### What is required
Type out the entries again, matching each one exactly.

----

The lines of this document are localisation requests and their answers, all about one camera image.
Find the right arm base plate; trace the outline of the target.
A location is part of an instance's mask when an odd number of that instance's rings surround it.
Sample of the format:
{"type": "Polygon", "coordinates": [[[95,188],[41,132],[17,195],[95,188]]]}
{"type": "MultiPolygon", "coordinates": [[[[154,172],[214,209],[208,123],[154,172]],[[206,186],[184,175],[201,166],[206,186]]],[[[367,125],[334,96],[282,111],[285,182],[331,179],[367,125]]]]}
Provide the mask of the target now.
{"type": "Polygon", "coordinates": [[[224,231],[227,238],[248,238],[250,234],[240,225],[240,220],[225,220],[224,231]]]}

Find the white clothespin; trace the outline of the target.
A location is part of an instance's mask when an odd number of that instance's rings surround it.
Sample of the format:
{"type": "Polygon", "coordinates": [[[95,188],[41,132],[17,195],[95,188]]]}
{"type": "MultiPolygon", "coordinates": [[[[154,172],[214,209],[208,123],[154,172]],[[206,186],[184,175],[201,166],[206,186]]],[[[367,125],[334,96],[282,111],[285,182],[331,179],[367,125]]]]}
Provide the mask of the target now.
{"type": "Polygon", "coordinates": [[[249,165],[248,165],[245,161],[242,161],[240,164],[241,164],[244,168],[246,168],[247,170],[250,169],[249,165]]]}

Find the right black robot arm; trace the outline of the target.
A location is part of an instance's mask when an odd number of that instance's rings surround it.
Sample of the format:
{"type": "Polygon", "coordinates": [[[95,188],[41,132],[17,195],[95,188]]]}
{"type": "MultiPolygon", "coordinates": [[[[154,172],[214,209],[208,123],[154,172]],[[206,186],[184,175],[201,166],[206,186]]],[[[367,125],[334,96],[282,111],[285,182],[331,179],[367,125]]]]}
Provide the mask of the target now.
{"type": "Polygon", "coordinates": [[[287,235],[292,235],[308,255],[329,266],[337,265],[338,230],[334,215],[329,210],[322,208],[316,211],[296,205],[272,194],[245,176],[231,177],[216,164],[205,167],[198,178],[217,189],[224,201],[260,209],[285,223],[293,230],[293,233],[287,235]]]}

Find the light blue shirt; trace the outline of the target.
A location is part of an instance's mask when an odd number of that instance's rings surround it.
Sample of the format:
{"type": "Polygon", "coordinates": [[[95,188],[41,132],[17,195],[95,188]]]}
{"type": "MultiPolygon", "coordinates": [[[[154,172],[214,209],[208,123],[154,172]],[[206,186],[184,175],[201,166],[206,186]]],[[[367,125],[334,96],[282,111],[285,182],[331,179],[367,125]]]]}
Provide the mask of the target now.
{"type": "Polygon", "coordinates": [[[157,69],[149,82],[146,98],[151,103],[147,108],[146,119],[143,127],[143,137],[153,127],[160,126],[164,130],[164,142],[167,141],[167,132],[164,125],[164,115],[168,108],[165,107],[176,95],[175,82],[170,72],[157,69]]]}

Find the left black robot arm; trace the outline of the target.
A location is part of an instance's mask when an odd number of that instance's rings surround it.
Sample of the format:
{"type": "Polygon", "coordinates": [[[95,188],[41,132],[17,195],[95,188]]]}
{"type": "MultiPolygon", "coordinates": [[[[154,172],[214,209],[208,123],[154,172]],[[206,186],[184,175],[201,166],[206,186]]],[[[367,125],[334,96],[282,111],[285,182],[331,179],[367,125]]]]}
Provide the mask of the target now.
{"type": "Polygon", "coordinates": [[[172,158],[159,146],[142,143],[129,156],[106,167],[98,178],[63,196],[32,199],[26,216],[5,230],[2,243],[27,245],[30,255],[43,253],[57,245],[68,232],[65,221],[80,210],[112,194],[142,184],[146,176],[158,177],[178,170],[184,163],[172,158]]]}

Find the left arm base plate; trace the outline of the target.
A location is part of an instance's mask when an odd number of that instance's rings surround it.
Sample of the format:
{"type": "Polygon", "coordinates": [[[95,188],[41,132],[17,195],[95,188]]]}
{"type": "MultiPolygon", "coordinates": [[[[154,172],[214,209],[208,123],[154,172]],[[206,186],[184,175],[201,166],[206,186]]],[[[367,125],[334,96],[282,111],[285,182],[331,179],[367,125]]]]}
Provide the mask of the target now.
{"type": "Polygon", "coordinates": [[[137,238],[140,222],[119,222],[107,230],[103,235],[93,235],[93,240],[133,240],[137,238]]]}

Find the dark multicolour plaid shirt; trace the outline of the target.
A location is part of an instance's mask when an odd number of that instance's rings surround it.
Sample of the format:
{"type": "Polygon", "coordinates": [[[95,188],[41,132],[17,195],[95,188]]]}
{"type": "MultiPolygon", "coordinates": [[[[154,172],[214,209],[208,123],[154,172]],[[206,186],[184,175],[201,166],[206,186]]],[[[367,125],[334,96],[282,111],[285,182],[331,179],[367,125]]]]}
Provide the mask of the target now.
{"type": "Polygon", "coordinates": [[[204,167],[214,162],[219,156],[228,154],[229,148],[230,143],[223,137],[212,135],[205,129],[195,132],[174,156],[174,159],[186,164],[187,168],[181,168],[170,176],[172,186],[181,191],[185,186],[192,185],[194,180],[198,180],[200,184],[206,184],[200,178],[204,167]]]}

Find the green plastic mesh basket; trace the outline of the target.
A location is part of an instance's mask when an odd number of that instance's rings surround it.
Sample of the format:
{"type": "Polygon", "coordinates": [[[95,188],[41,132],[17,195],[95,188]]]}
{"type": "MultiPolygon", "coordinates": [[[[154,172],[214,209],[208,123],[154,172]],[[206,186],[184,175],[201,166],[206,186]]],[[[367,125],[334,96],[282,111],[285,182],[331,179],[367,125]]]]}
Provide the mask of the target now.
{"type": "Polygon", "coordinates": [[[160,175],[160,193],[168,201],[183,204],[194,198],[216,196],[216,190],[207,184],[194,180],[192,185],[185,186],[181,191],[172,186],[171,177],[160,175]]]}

----

### Result of this task
The lines of this document are localisation requests and their answers, all about one camera image.
Find the right arm base plate; trace the outline of the target.
A location is part of an instance's mask when an odd number of that instance's rings surround it.
Sample of the format:
{"type": "Polygon", "coordinates": [[[95,188],[41,132],[17,195],[95,188]]]}
{"type": "MultiPolygon", "coordinates": [[[[154,172],[214,209],[208,123],[154,172]],[[206,186],[184,175],[201,166],[206,186]]],[[[367,125],[334,96],[282,111],[285,182],[331,179],[367,125]]]]}
Provide the mask of the target now.
{"type": "Polygon", "coordinates": [[[224,231],[227,238],[248,238],[250,234],[240,225],[240,220],[225,220],[224,231]]]}

Find the white clothespin; trace the outline of the target.
A location is part of an instance's mask when an odd number of that instance's rings surround it.
Sample of the format:
{"type": "Polygon", "coordinates": [[[95,188],[41,132],[17,195],[95,188]]]}
{"type": "MultiPolygon", "coordinates": [[[[154,172],[214,209],[208,123],[154,172]],[[206,186],[184,175],[201,166],[206,186]]],[[[367,125],[334,96],[282,111],[285,182],[331,179],[367,125]]]]}
Provide the mask of the target now.
{"type": "Polygon", "coordinates": [[[249,165],[248,165],[245,161],[242,161],[240,164],[241,164],[244,168],[246,168],[247,170],[250,169],[249,165]]]}

Find the right black robot arm; trace the outline of the target.
A location is part of an instance's mask when an odd number of that instance's rings surround it.
Sample of the format:
{"type": "Polygon", "coordinates": [[[95,188],[41,132],[17,195],[95,188]]]}
{"type": "MultiPolygon", "coordinates": [[[[154,172],[214,209],[208,123],[154,172]],[[206,186],[184,175],[201,166],[206,186]]],[[[367,125],[334,96],[282,111],[285,182],[331,179],[367,125]]]]}
Provide the mask of the target now.
{"type": "Polygon", "coordinates": [[[287,235],[292,235],[308,255],[329,266],[337,265],[338,230],[334,215],[329,210],[322,208],[316,211],[296,205],[272,194],[245,176],[231,177],[216,164],[205,167],[198,178],[217,189],[224,201],[260,209],[285,223],[293,230],[293,233],[287,235]]]}

Find the light blue shirt; trace the outline of the target.
A location is part of an instance's mask when an odd number of that instance's rings surround it.
Sample of the format:
{"type": "Polygon", "coordinates": [[[95,188],[41,132],[17,195],[95,188]]]}
{"type": "MultiPolygon", "coordinates": [[[[154,172],[214,209],[208,123],[154,172]],[[206,186],[184,175],[201,166],[206,186]]],[[[367,125],[334,96],[282,111],[285,182],[331,179],[367,125]]]]}
Provide the mask of the target now.
{"type": "Polygon", "coordinates": [[[157,69],[149,82],[146,98],[151,103],[147,108],[146,119],[143,127],[143,137],[153,127],[160,126],[164,130],[164,142],[167,141],[167,132],[164,125],[164,115],[168,108],[165,107],[176,95],[175,82],[170,72],[157,69]]]}

Find the left black robot arm; trace the outline of the target.
A location is part of an instance's mask when an odd number of that instance's rings surround it.
Sample of the format:
{"type": "Polygon", "coordinates": [[[95,188],[41,132],[17,195],[95,188]]]}
{"type": "MultiPolygon", "coordinates": [[[[154,172],[214,209],[208,123],[154,172]],[[206,186],[184,175],[201,166],[206,186]]],[[[367,125],[334,96],[282,111],[285,182],[331,179],[367,125]]]]}
Provide the mask of the target now.
{"type": "Polygon", "coordinates": [[[172,158],[159,146],[142,143],[129,156],[106,167],[98,178],[63,196],[32,199],[26,216],[5,230],[2,243],[27,245],[30,255],[43,253],[57,245],[68,232],[65,221],[80,210],[112,194],[142,184],[146,176],[158,177],[178,170],[184,163],[172,158]]]}

Find the left arm base plate; trace the outline of the target.
A location is part of an instance's mask when an odd number of that instance's rings surround it.
Sample of the format:
{"type": "Polygon", "coordinates": [[[95,188],[41,132],[17,195],[95,188]]]}
{"type": "MultiPolygon", "coordinates": [[[[154,172],[214,209],[208,123],[154,172]],[[206,186],[184,175],[201,166],[206,186]]],[[[367,125],[334,96],[282,111],[285,182],[331,179],[367,125]]]]}
Provide the mask of the target now.
{"type": "Polygon", "coordinates": [[[137,238],[140,222],[119,222],[107,230],[103,235],[93,235],[93,240],[133,240],[137,238]]]}

Find the dark multicolour plaid shirt; trace the outline of the target.
A location is part of an instance's mask when an odd number of that instance's rings surround it.
Sample of the format:
{"type": "Polygon", "coordinates": [[[95,188],[41,132],[17,195],[95,188]]]}
{"type": "MultiPolygon", "coordinates": [[[[154,172],[214,209],[208,123],[154,172]],[[206,186],[184,175],[201,166],[206,186]]],[[[367,125],[334,96],[282,111],[285,182],[331,179],[367,125]]]]}
Provide the mask of the target now.
{"type": "Polygon", "coordinates": [[[204,167],[214,162],[219,156],[228,154],[229,148],[230,143],[223,137],[212,135],[205,129],[195,132],[174,156],[174,159],[186,164],[187,168],[181,168],[170,176],[172,186],[181,191],[185,186],[192,185],[194,180],[198,180],[200,184],[206,184],[200,178],[204,167]]]}

Find the green plastic mesh basket; trace the outline of the target.
A location is part of an instance's mask when an odd number of that instance's rings surround it.
Sample of the format:
{"type": "Polygon", "coordinates": [[[95,188],[41,132],[17,195],[95,188]]]}
{"type": "MultiPolygon", "coordinates": [[[[154,172],[214,209],[208,123],[154,172]],[[206,186],[184,175],[201,166],[206,186]]],[[[367,125],[334,96],[282,111],[285,182],[331,179],[367,125]]]]}
Provide the mask of the target now.
{"type": "Polygon", "coordinates": [[[160,175],[160,193],[168,201],[183,204],[194,198],[216,196],[216,190],[207,184],[194,180],[192,185],[185,186],[181,191],[172,186],[171,177],[160,175]]]}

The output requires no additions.